Although no differences were found in DC subpopulations under steady state conditions, we next evaluated the effect of the absence of Inhibins under inflammatory conditions. To analyze DC maturation in vivo we inoculated subcutaneously LPS or PBS in the ears of 3-week-old Inhα^-/- and Inhα^+/+ mice, and analyzed expression of maturation markers in DCs from dLN after 6h, 18h and 72 h. As shown in Fig 6A, Inhα^-/- cDCs expressed lower levels of CD80 and PD-L1 after LPS inoculation compared to Inhα^+/+ cDCs. CD86 expression was also slightly decreased in Inhα^-/- cDCs compared to Inhα^+/+, although differences were not statistically significant. As we previously found differences in LC phenotype under steady state conditions, we also evaluated MHCII and CD80 after LPS inoculation in epidermal sheets. As shown in Fig 6B, Inhα^+/+ LCs increased MHCII and CD80 surface levels as early as 6 hours after LPS inoculation, whereas no changes were observed in LCs from PBS-inoculated ear (Fig 6B and 6C). In contrast, the upregulation of MHCII and CD80 was not observed in LPS-stimulated Inhα^-/- LCs, strongly suggesting that, similarly to cDCs, LC maturation is impaired in the absence of Inhibins. To further characterize skin DCs we also used the CD207, CD11b and CD103 markers and analyzed LC, CD11b+, CD11c- and CD103+ subpopulations (S3A Fig) after digestion of skin sheets after 18h of LPS inoculation. As shown in S3B Fig, Inhα^-/- LC expressed lower levels of MHCII, and CD80 compared to Inhα^+/+ mice.
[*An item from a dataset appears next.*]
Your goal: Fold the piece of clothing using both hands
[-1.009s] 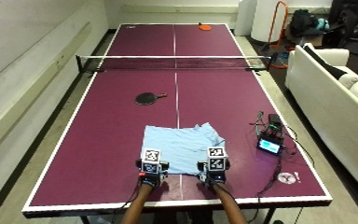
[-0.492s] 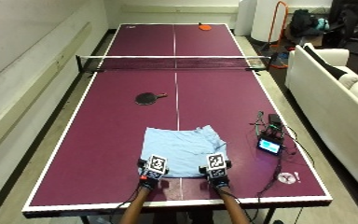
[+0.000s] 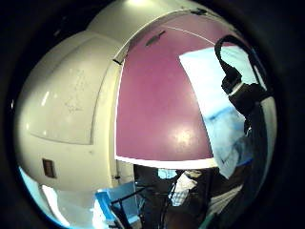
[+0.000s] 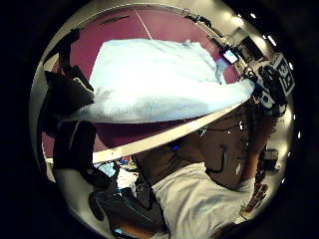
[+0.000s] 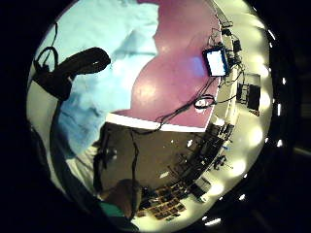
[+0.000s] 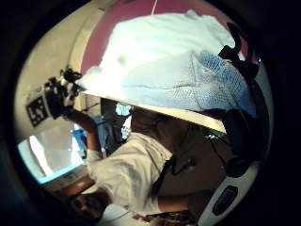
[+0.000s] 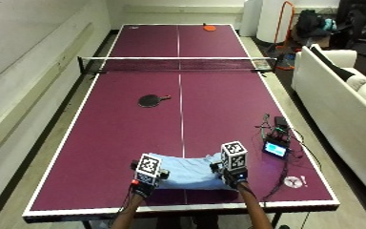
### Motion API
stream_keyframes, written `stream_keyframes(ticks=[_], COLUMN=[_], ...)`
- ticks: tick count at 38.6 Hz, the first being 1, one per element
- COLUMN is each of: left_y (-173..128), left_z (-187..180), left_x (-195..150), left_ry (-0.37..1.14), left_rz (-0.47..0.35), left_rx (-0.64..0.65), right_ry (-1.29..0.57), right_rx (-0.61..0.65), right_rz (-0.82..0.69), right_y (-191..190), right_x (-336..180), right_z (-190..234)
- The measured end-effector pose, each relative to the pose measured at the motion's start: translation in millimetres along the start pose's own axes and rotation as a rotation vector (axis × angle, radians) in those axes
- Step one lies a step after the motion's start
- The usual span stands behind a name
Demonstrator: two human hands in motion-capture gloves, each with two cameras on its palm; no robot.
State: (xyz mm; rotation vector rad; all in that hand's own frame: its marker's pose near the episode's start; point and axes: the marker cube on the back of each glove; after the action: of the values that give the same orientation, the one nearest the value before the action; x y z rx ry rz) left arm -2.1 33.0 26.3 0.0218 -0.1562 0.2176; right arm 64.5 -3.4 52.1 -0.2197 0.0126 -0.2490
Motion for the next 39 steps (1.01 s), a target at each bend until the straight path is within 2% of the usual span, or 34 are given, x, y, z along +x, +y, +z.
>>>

Fig 6. LPS-induced DC maturation in vivo is impaired in Inhα^-/- mice.

Inhα^+/+ and Inhα^-/- 3-week-old mice were inoculated intradermal with LPS (1μg) in left ear and PBS in right ear as control. After 6, 18 and 72 h, dLN and ear epidermal layers were obtained to evaluate DC maturation. A. Time course of MHCII, CD80, CD86 and PD-L1 expression in cDCs (CD11c⁺ MHCII⁺). B. Confocal microscopy micrographs of epidermal sheets stained for MHCII (green) and CD80 (red). C. MHCII and CD80 relative expression in LC from epidermal sheets. Graphs represent relative increment of LPS-ear versus PBS-ear mean ± SEM of 5 independent experiments. Statistical significance was determined by using a two tailed unpaired Student t-Test *p≤0.05; **p≤0.01; ***p≤0.001.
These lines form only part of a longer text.